*TASK OBJECTIVE:* Set down the whole listing below exactly, without pictures.

*SOURCE MATERIAL:*

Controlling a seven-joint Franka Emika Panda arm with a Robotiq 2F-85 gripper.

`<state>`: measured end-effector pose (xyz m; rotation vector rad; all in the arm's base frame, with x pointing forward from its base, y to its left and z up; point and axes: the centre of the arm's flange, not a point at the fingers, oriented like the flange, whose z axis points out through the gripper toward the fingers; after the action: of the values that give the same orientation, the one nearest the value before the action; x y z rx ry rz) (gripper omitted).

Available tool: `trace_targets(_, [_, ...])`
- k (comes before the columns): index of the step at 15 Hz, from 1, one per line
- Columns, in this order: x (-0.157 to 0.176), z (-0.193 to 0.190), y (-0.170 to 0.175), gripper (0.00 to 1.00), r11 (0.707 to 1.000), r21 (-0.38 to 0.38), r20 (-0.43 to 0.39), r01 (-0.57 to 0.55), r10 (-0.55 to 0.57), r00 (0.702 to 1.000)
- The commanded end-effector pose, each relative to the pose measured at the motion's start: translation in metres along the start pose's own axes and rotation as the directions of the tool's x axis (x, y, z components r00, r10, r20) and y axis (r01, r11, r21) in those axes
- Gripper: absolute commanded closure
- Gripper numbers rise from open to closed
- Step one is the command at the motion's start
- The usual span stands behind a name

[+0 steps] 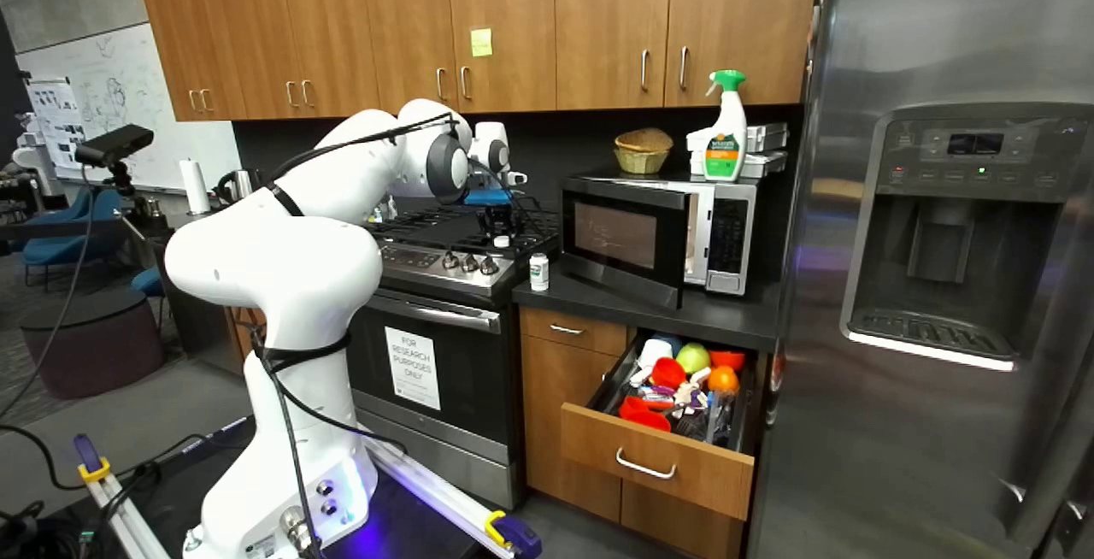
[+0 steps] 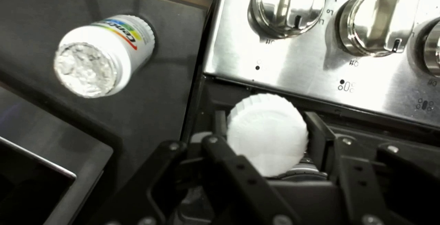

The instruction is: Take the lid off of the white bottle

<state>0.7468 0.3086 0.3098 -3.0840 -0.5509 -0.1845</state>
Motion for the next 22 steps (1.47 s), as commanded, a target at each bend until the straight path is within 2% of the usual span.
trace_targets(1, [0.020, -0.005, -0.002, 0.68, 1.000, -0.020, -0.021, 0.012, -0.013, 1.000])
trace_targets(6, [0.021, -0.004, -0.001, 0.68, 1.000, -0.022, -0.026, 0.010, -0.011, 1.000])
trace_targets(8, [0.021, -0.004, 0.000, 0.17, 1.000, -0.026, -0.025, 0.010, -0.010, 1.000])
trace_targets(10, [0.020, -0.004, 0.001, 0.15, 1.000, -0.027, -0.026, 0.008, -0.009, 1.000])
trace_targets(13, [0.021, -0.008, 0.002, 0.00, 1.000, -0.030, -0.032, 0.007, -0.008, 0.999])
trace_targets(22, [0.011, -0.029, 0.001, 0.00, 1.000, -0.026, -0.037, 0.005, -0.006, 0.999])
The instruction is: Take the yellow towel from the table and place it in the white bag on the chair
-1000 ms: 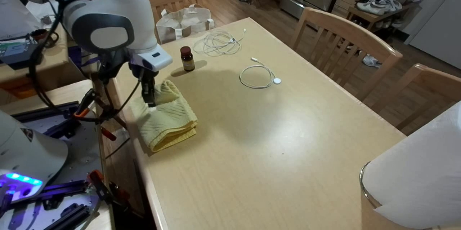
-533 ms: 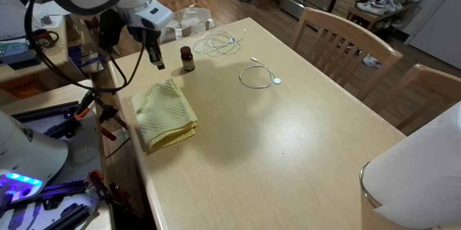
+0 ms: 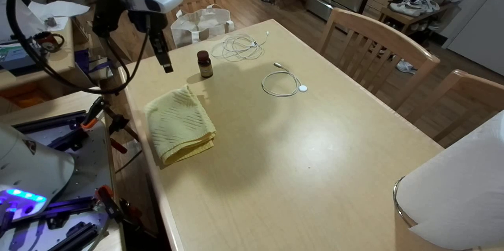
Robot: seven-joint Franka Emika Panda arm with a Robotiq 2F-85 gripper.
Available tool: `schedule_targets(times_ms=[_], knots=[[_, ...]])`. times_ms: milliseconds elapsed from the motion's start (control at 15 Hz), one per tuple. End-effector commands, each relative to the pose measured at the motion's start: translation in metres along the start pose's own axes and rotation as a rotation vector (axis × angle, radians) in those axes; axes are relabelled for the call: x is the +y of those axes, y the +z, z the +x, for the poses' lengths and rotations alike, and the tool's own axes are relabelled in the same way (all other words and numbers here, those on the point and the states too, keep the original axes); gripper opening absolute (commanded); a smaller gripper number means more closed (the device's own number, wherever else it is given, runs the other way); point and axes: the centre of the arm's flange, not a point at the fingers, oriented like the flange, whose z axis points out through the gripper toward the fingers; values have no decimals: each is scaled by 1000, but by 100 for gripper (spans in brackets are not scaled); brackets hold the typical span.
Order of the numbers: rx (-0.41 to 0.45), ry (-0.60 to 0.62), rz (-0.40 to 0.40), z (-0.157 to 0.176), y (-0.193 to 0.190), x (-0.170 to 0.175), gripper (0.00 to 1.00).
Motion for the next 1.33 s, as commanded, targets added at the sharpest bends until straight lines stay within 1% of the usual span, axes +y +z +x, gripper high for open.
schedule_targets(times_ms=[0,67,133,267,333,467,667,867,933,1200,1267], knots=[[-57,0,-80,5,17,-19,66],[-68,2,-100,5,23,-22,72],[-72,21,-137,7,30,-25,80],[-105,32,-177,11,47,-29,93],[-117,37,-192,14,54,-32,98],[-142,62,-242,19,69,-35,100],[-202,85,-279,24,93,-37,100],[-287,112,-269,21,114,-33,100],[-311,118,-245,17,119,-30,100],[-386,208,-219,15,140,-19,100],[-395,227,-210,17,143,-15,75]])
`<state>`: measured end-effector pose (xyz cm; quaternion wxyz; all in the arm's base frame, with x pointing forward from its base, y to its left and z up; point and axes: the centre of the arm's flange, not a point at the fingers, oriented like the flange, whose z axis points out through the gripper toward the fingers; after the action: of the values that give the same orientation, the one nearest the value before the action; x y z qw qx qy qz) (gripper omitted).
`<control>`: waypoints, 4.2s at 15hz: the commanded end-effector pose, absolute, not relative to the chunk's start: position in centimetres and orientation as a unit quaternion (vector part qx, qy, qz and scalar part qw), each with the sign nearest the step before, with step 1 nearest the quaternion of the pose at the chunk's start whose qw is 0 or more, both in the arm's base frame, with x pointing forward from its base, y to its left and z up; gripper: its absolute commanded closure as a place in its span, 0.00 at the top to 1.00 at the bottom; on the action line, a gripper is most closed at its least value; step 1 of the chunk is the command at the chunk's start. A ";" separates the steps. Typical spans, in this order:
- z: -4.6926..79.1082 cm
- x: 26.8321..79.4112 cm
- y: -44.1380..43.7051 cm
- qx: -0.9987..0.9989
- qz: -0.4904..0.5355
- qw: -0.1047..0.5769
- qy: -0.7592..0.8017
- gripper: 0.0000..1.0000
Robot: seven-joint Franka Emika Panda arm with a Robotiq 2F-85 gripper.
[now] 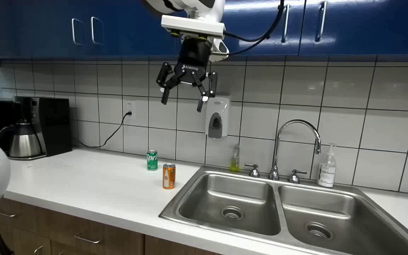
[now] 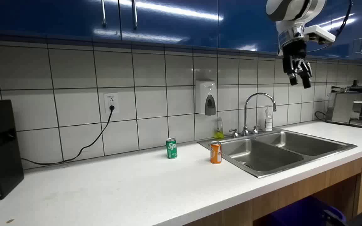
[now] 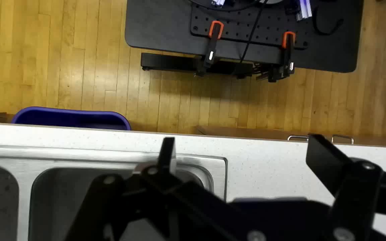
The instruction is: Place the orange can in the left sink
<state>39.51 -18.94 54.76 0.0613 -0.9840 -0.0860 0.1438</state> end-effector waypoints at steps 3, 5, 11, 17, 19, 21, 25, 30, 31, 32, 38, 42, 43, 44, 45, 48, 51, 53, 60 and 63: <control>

*ANSWER FOR THE TASK:*
Controlling a seven-joint Franka Emika Panda arm with a Robotiq 2F-85 gripper.

`<state>`: measured end-effector pose (xyz m; rotation vector rad; all in the arm's base frame, with x pointing forward from its base, y to its left and z up; point and axes: the centre of the arm's flange, not a point at the fingers, oriented like the flange, whose z axis points out through the gripper toward the fingers; after the action: of the values that give the same orientation, the one nearest the value before the action; x y z rx ry rz) (gripper omitted).

Available tool: `trace_targets(_, [_, ...])`
- k (comes before the columns): index of the step at 15 Hz, from 1, one per line
- Columns, in this order: x (-0.157 to 0.176), z (-0.193 to 0.190), y (-0.170 to 0.175), gripper (0.00 to 1.00), r11 (0.707 to 1.000), r21 (-0.38 to 0.38), r20 (-0.43 to 0.39), r01 (-0.57 to 0.55), r10 (-0.55 to 0.57), r00 (0.702 to 1.000)
- The commanded end-effector pose, each relative to the pose measured at the motion's start: translation in metres along the start pose's own axes and rotation as the directions of the tool's x axis (x, y, z components r00, r10, r20) and y axis (r01, r11, r21) in those axes
- Gripper: absolute commanded closure
- Gripper numbers rise from open to closed
- Step one is the command at the motion's start
- The usual span stands behind a name

[+0 steps] 
[+0 steps] 

The instruction is: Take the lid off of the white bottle

<state>0.7468 0.3086 0.3098 -3.0840 -0.5509 -0.1845</state>
Motion for the next 22 steps (1.47 s), as commanded, a target at each bend until the straight path is within 2% of the usual span.
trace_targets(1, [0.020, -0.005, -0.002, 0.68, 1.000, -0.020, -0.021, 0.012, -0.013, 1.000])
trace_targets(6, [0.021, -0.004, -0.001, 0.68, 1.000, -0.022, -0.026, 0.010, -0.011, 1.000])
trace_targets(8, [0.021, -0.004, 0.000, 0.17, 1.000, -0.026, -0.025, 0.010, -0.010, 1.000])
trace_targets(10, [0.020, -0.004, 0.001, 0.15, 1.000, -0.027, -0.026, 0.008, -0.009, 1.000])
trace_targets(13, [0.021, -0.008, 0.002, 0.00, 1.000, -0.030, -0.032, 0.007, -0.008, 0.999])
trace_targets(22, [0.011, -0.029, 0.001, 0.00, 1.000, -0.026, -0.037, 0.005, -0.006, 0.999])
The instruction is: Take the yellow towel from the table and place it in the white bag on the chair
-1000 ms: 
-533 ms: 
+0 ms: 
Robot: seven-joint Franka Emika Panda arm with a Robotiq 2F-85 gripper.
Available tool: `schedule_targets(times_ms=[_], knots=[[_, ...]])`. times_ms: milliseconds elapsed from the motion's start (control at 15 Hz), one per tuple. End-effector commands, each relative to the pose measured at the motion's start: translation in metres along the start pose's own axes and rotation as a rotation vector (axis × angle, radians) in those axes; axes are relabelled for the call: x is the +y of those axes, y the +z, z the +x, for the poses' lengths and rotations alike, and the tool's own axes are relabelled in the same way (all other words and numbers here, those on the point and the states too, keep the original axes); gripper opening absolute (commanded); a smaller gripper number means more closed (the device's own number, wherever else it is given, runs the other way); point and axes: the centre of the arm's flange, not a point at the fingers, oriented like the flange, whose z axis points out through the gripper toward the fingers; values have no decimals: each is scaled by 1000, but by 100 for gripper (spans in brackets are not scaled); brackets hold the typical span.
Order of the numbers: rx (-0.41 to 0.45), ry (-0.60 to 0.62), rz (-0.40 to 0.40), z (-0.157 to 0.176), y (-0.193 to 0.190), x (-0.170 to 0.175), gripper (0.00 to 1.00).
Motion for the next 1.33 s, as commanded, targets added at the sharpest bends until straight lines stay within 1% of the usual span, axes +y +z +x, gripper high for open.
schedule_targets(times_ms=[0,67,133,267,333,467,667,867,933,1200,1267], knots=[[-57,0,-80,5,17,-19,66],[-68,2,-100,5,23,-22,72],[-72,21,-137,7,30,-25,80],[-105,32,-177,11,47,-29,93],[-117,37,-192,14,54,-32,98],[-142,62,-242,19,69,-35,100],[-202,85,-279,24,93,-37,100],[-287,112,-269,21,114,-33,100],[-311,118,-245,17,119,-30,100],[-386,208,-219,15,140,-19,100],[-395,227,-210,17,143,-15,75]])
`<state>`: measured end-effector pose (xyz cm; quaternion wxyz; all in the arm's base frame, with x pointing forward from its base, y to its left and z up; point and axes: the centre of the arm's flange, not a point at the fingers, oriented like the flange, whose z axis points out through the gripper toward the fingers; after the action: of the values that give the same orientation, the one nearest the value before the action; x y z qw qx qy qz) (gripper omitted).
`<control>`: waypoints, 4.2s at 15hz: the commanded end-effector pose, absolute, not relative to the chunk's start: position in centimetres and orientation as a unit quaternion (vector part qx, qy, qz and scalar part qw), each with the sign nearest the step before, with step 1 nearest the quaternion of the pose at the chunk's start whose qw is 0 or more, both in the arm's base frame, with x pointing forward from its base, y to its left and z up; gripper: its absolute commanded closure as a place in its span, 0.00 at the top to 1.00 at the bottom; on the action line, a gripper is most closed at its least value; step 1 of the chunk is the command at the chunk's start. A ";" separates the steps. Typical spans, in this order:
- z: -4.6926..79.1082 cm
- x: 26.8321..79.4112 cm
- y: -44.1380..43.7051 cm
- qx: -0.9987..0.9989
- qz: -0.4904..0.5355
- qw: -0.1047..0.5769
- qy: -0.7592..0.8017
- gripper: 0.0000..1.0000
Robot: seven-joint Franka Emika Panda arm with a Robotiq 2F-85 gripper.
[now] 
[now] 
[now] 
The instruction is: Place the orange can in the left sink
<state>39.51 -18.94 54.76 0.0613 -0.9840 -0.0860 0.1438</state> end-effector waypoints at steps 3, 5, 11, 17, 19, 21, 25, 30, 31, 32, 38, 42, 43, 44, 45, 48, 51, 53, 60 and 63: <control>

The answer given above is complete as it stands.